落ちてきた将軍
西の空に黒い煙が上がっている。最初は火事かとも思ったが、そうではないようだ。雲・・・黒い雲が、異常な早さでモクモクと発達し、四方へと広がっている。綾乃は、かつて、このような雲の広がりを見た事が無かった。

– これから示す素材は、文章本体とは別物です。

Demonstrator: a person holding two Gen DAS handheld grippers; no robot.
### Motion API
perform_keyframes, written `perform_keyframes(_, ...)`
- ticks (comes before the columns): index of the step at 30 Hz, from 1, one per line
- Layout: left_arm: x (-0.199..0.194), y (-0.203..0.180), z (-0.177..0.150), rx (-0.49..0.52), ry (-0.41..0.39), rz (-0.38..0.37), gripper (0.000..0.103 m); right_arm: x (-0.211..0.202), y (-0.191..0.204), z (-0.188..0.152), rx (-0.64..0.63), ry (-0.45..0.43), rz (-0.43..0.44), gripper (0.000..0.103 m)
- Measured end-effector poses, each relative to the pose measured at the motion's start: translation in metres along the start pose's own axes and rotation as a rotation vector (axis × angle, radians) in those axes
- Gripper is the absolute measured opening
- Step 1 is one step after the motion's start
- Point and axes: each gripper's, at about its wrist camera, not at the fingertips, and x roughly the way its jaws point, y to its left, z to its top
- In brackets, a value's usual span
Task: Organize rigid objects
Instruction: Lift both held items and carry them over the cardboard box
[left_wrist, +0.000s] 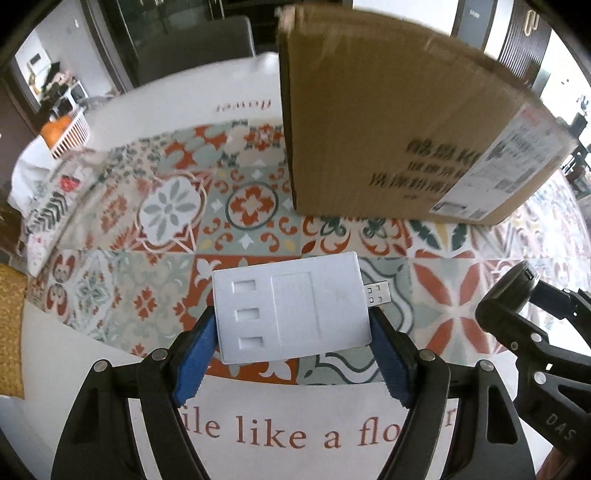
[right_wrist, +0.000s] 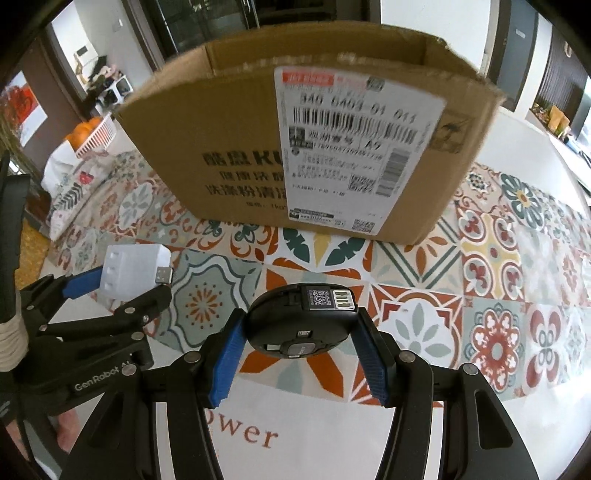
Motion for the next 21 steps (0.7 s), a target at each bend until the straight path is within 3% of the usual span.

「いやだ・・・何だか薄気味悪い・・・帰ろう・・・。」
そう独り言を言って、立ち上がったときだった。凄まじい音の落雷が立て続けに起きた。
「きゃーーーっ!」
綾乃は、耳を劈くばかりの轟音に身を竦めた。風が起こり、雨粒が綾乃の頬を打つ。綾乃は更に小さく身を屈めた。
「こ・・・怖い!・・・助けて!」
楠の大木が枝を揺らし、ザザッ・・・ザザザッ・・・と、ざわめく。
ごうっ・・・という風切り音がした瞬間、腕ほどもある楠の枝が鈍い音を立てながら折れて、綾乃の側にドサッと落ちた。落ちた弾みで飛び散った楠の葉が、綾乃の頬を掠めた。
「きゃっ!・・・何?・・・一体何なの?」
綾乃は、恐るおそる、空を見上げた。
いつの間にか黒い雲は、手の届きそうな程に、低く垂れている。その奥で、怪しくも眩いばかりの光が明滅するのが見えた。ドロドロと鈍い音を轟かせていた。